The British Empire

Of all the empires of modernity, the British was the greatest – indeed, the greatest since Rome – encompassing a fourth of the Earth’s surface and people. Out of her womb came America, Canada, Australia, New Zealand, and Ireland, five of the finest, freest lands on Earth. Out of her came Hong Kong and Singapore, where the Chinese first came to know freedom. Were it not for Britain, India would not be the world’s largest democracy, or South Africa that continent’s most advanced nation. When the British arrived in Africa they found primitive tribal societies. When they departed, they left behind roads, railways, telephone and telegraph systems, farms, factories, fisheries, mines, trained police, and a civil service.

No European people fondly remember the Soviet Empire. Few Asians recall the Empire of Japan except with hatred.
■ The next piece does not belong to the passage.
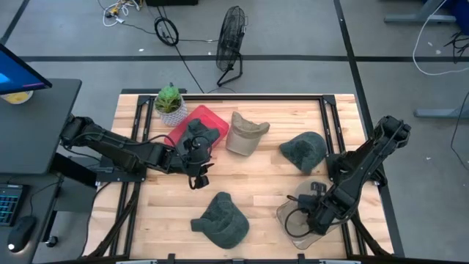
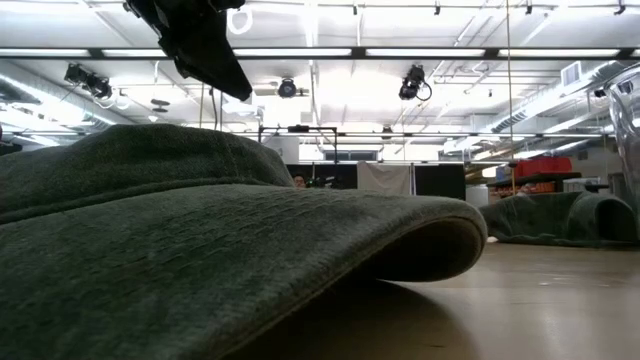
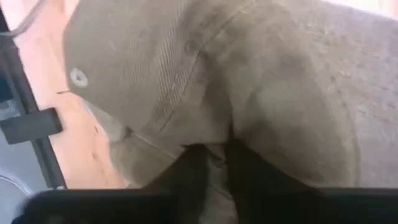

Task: Pick & Place hat
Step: Put the bottom gray cap into the transparent bin

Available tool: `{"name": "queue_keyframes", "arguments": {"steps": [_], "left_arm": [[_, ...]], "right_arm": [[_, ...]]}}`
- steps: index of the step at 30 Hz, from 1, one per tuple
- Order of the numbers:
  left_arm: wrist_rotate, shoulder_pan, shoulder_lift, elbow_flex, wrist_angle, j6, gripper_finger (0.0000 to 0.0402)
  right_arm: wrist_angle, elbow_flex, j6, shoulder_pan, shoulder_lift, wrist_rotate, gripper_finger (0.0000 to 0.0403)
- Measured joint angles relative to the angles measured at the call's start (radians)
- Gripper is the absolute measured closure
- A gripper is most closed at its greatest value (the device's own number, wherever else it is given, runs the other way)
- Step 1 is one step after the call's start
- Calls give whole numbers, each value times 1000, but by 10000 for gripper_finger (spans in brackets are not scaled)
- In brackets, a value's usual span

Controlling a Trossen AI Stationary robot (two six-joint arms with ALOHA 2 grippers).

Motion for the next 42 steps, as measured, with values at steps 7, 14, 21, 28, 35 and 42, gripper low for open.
{"name": "queue_keyframes", "arguments": {"steps": [7, 14, 21, 28, 35, 42], "left_arm": [[0, 0, 0, 0, 0, 0, 271], [0, 0, 0, 0, 0, 0, 271], [0, 0, 0, 0, -1, 1, 271], [0, 0, 0, 0, -36, 2, 271], [0, 0, 0, 0, -83, 3, 271], [0, 0, 0, 0, -104, 2, 271]], "right_arm": [[35, 58, 62, -8, 0, -39, 385], [-149, 259, 173, -9, 0, -38, 396], [-382, 441, 419, -2, 0, -36, 398], [-382, 473, 713, -2, 1, -114, 398], [-430, 442, 756, -23, 24, -128, 397], [-444, 403, 616, -68, 25, -245, 397]]}}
But all over the world, as their traditions, customs, and uniforms testify, men manifest their pride that they once belonged to the empire upon whose flag the sun never set. America owes a special debt to Britain, for their laws, language and literature, and the idea of representative government. “The transplanted culture of Britain in America” wrote Dr Russell Kirk, “has been one of humankind’s more successful experiments”.

Excerpt from “Churchill, Hitler, and the Unnecessary War: How Britain Lost Its Empire and the West Lost the World” – Patrick J Buchanan, Crown Publishers, 2008.